> _DIRECTIONS FOR THIS TASK_
Which lines of the data contain the string "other"? Copy every one.

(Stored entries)
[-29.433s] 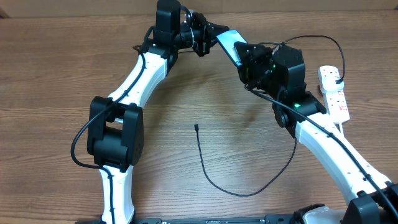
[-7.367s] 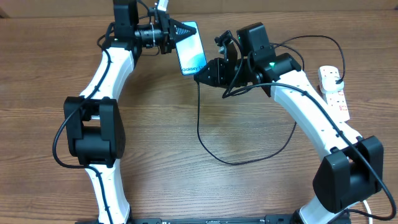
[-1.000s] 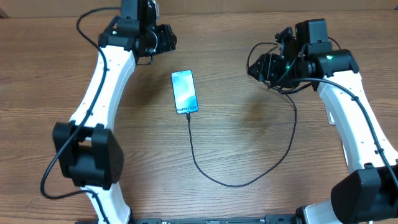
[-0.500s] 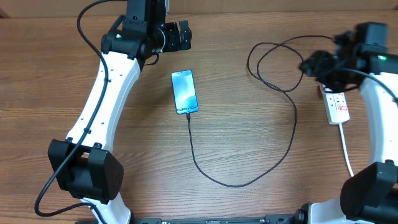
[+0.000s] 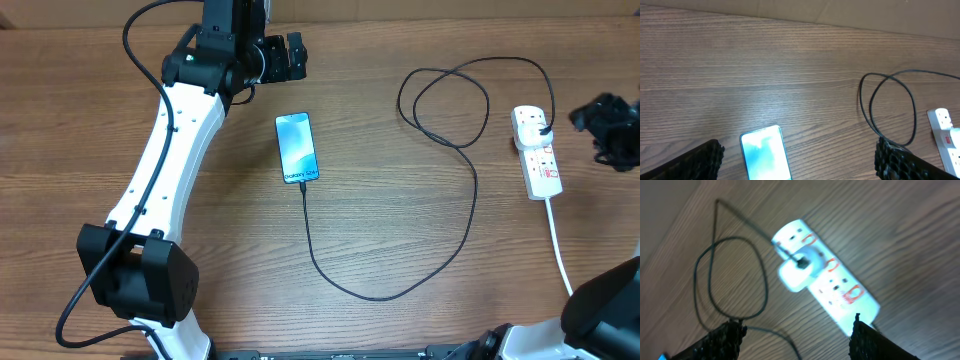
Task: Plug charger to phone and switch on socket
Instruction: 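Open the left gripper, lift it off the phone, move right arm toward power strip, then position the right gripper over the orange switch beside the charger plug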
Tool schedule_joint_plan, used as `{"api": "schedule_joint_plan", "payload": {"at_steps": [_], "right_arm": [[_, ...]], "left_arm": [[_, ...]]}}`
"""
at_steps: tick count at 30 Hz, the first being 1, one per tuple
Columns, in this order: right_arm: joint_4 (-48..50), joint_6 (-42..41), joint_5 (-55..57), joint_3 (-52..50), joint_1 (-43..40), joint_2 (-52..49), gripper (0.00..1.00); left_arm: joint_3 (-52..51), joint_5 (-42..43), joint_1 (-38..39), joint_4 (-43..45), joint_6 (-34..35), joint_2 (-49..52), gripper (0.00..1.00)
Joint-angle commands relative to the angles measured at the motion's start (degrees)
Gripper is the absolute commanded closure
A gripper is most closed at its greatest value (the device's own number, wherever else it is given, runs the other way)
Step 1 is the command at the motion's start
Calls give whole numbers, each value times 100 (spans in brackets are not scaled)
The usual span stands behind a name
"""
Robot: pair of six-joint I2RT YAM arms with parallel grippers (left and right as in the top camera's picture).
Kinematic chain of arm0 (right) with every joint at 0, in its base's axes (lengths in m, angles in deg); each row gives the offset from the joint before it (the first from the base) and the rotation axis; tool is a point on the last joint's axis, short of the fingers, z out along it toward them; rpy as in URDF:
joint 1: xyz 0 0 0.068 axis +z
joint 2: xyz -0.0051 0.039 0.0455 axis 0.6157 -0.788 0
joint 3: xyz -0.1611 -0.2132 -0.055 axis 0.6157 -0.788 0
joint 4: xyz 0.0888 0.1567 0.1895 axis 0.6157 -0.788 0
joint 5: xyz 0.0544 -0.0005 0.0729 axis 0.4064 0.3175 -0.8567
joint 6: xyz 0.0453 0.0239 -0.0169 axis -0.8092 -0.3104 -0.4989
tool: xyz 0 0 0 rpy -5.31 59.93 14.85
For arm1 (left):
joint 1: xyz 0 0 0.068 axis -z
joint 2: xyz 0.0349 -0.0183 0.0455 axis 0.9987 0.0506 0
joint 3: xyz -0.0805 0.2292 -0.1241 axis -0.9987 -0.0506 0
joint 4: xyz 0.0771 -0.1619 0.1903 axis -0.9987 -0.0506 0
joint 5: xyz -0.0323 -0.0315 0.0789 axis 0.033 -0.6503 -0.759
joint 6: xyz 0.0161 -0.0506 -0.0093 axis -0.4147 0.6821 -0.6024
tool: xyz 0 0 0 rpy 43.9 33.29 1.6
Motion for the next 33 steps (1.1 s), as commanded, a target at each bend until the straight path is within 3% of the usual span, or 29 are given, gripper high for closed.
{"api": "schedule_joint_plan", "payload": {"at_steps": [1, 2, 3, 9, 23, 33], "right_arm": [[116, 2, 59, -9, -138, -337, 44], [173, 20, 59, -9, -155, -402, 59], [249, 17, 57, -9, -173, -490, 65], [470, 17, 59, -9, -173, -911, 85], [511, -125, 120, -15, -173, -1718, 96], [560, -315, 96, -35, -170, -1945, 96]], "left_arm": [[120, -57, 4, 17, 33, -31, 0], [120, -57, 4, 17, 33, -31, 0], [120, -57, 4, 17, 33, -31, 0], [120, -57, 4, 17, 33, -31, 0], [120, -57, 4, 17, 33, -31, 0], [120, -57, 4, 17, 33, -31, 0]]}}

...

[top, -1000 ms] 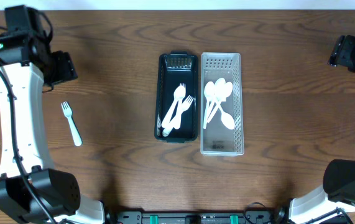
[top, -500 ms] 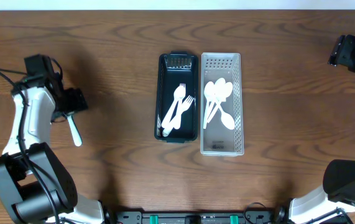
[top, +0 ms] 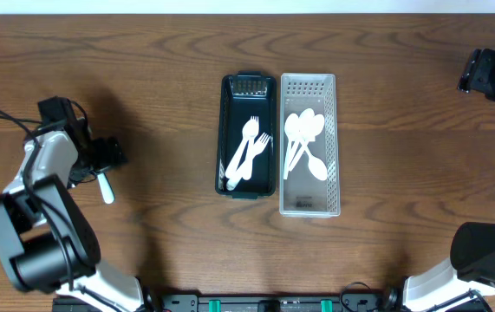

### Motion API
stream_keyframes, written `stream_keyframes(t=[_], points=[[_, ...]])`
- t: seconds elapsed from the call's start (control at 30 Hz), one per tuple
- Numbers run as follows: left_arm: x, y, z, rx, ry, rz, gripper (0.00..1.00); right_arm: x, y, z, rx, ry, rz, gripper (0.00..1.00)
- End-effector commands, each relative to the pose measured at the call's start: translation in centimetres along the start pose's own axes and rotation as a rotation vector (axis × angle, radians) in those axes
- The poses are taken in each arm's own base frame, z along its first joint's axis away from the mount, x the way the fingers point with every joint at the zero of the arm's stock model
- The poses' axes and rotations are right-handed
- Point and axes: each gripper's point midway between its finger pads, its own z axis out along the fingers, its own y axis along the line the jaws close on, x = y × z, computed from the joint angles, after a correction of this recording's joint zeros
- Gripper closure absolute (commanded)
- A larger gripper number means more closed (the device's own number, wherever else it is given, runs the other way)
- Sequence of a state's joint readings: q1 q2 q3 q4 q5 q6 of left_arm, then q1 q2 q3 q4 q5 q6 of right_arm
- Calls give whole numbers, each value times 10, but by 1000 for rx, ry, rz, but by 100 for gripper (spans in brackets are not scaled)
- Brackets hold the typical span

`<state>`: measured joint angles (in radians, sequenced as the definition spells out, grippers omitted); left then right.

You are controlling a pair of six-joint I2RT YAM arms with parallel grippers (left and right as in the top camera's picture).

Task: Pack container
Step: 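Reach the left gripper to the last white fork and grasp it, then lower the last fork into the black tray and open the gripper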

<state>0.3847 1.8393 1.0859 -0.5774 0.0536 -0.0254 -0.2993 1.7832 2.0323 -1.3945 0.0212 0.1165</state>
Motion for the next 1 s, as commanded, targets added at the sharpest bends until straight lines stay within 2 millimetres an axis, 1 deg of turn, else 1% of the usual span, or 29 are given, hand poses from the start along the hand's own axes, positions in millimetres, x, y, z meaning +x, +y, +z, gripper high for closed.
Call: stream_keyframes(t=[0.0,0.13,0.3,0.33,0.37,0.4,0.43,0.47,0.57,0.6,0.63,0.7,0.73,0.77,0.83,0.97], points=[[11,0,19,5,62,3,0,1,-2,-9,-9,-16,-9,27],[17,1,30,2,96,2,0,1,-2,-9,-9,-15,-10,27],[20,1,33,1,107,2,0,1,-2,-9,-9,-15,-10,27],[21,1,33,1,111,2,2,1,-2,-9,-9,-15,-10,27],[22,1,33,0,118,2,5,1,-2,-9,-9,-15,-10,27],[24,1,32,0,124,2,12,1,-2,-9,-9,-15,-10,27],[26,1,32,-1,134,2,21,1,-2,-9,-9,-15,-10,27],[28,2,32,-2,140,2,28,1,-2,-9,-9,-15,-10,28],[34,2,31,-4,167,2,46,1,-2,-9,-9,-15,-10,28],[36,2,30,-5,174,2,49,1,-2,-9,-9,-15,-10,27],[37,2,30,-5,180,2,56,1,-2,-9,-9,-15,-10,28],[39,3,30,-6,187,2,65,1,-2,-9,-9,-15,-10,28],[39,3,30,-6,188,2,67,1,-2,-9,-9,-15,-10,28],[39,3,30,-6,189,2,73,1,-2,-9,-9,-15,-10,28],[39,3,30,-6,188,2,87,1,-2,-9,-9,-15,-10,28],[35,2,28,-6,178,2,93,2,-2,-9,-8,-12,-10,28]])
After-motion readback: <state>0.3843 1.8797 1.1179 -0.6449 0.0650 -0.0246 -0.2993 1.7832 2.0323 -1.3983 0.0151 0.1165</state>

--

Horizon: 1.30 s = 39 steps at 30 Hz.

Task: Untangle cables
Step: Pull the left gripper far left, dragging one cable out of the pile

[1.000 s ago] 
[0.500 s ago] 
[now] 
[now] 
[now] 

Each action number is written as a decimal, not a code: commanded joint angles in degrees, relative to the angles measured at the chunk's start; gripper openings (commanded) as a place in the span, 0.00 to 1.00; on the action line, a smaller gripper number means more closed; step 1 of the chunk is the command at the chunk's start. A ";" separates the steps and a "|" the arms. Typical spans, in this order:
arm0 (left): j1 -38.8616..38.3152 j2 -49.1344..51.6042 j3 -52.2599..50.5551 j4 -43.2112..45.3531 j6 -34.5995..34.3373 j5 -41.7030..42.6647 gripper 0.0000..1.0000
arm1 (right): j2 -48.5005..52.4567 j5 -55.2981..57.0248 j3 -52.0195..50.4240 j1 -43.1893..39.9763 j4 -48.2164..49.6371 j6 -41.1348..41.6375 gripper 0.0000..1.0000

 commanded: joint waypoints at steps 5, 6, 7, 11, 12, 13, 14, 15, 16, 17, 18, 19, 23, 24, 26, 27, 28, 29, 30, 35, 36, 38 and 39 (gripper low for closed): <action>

> _EXERCISE SOLUTION_
A gripper is most closed at its greatest value (the device's own number, wherever else it is given, runs the other way)
- A larger gripper number means more closed (the device's own number, wherever else it is given, runs the other way)

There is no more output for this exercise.